The Gala reception for the Pacific Asian Film Fest was a big splash on Thursday night, attracting a host of well-heeled celebrities, along with an eclectic mix of media artists and curiosity-seekers.
The liquor flowed at the open bar, as the effervescent film enthusiasts chatted each other up to a fever pitch over scrumptious rounds of tasty beef and chicken, succulent mouth-watering fruit of the season, and delectable finger pastries.
As I scanned the room, I was enthralled with the fashion presence.
A number of slender Asian women were smartly dolled-up in chic, sheer, body-hugging party dresses - in distinctive eye-pleasing colors - like coral, turquoise, blood red, cerulean, and canary yellow. A handful of the trendy ladies turned out in full-length designer gowns that skirted the plush carpet below and hugged their elegant chins above with exquisitely-designed high-collar flourishes.
One pretty young gal with porcelain skin wore an outfit based on a traditional Chinese design - "but modernized" - she noted, with a sweet engaging smile. A silk shawl draped about her shoulders embossed with a Chinese character on one side, with intricate embroidery and delicate detailing, accented just right.
The men took the occasion to dress up, too.
Many of the fashion savvy males were turned out sharply in understated designer suits - usually in solid colors - such as black, slate grey, and navy blue. Into the mix, a posse of adventurous dressers ably matched up sport jackets with silk vests and designer jeans. A few wore caps, slouchy hats, and - as was the case with a couple of the artists in the crowd - sported braided pony-tails.
Basically, the high-energy room was packed with a young, lively, with-it crowd; although the attendees ranged throughout the upper generations, which was refreshing on this festive occasion.
In fact, one of the Directors of the Festival, David Magdael - a pleasant, easy-going man with a great personality - noted there has been a surge of younger participants at the annual event in the past couple of years as viewers and as participants in the creative arena.

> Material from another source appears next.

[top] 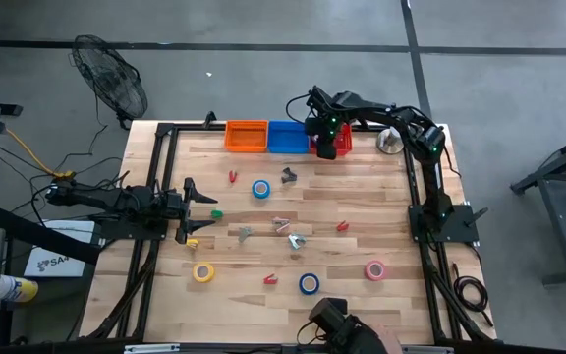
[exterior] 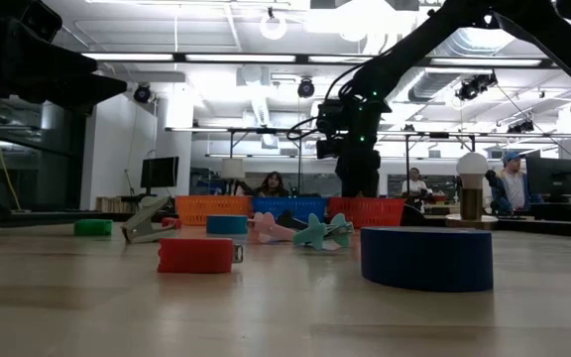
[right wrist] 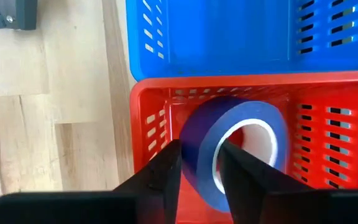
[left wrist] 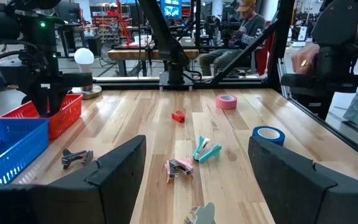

"A lot of the youth today are not interested in pursuing careers as Doctors or Dentists, as was the norm previously; but rather, are inclined to go into the visual artists and filmmaking as serious career endeavors, now."
The films also took a new turn this year from the formal class-focused bill-of-fare to celluloid pieces that are - "gritty and real" - which he saw as a plus.
"The Machine Girl" is an example of one, which screens tonight at the Director's Guild at 9:30 p.m. (see poster below)
In considering projects for the festival, he was quick to add that the Asian Film Festival is always seeking "new voices". And, work need not always be perfect from a production-value point-of-view, but must show originality and potential.
Obviously, it's an artful question.
He also was thrilled to inform me that 2008 was a big year for female directors.
"Ten directors will be showing their work during the course of the Festival, ongoing May 1st through May 8th at a handful of venues about the city."
There also was a big interest in Filipino entries this year. In fact, one director was also accepted into the Cannes Film Festival which signaled to many that the Asian Pacific Festival is a great springboard for emerging talent across the board.
In conjunction with the Gala opening reception, PING PONG PLAYA screened to a very enthusiastic full-house.
In fact, the red carpet was packed with many of the stars featured in the film - who turned out for the festive event - including high profile "Queer as Folk" stars - Peter Paige and Scott Lowell.
Mr. Paige and Mr. Lowell - to the delight of filmgoers - were quite accessible and strolled through the room ready to engage in chit-chat with fans and film connoisseurs present.
PING PONG PLAYA was a delightful comedy which was well-received by a wild, enthusiastic audience. A review follows in a day or so.
Upcoming highlights include "Kissing Cousins" on May 4th and the "Home Song Stories" to screen on May 8th.
But, there is a lot to choose from - 160 entries in all.
In addition, there will be a number of seminars and panel discussions. And, as usual, many of the films screened will include thought-provoking Q & A sessions after; so, if you're pining to have a chat with a star, or a real live film director, check the schedule to pinpoint an event to actively pursue those intentions.
By the way, if any seniors are interested in learning about Visual Communications, take notice there will be a couple of seminars held later in the week that may be up your alley. For those of us born in a "different" era - who weren't weaned on computers (I remember an archaic device known as the typewriter, for instance) it may provide an opportunity to catch up with all the rich media and technology proliferating in the marketplace today
So, a special thanks to the Film Festival for recognizing this, and offering up the chance to get on board and become part of a vital creative community.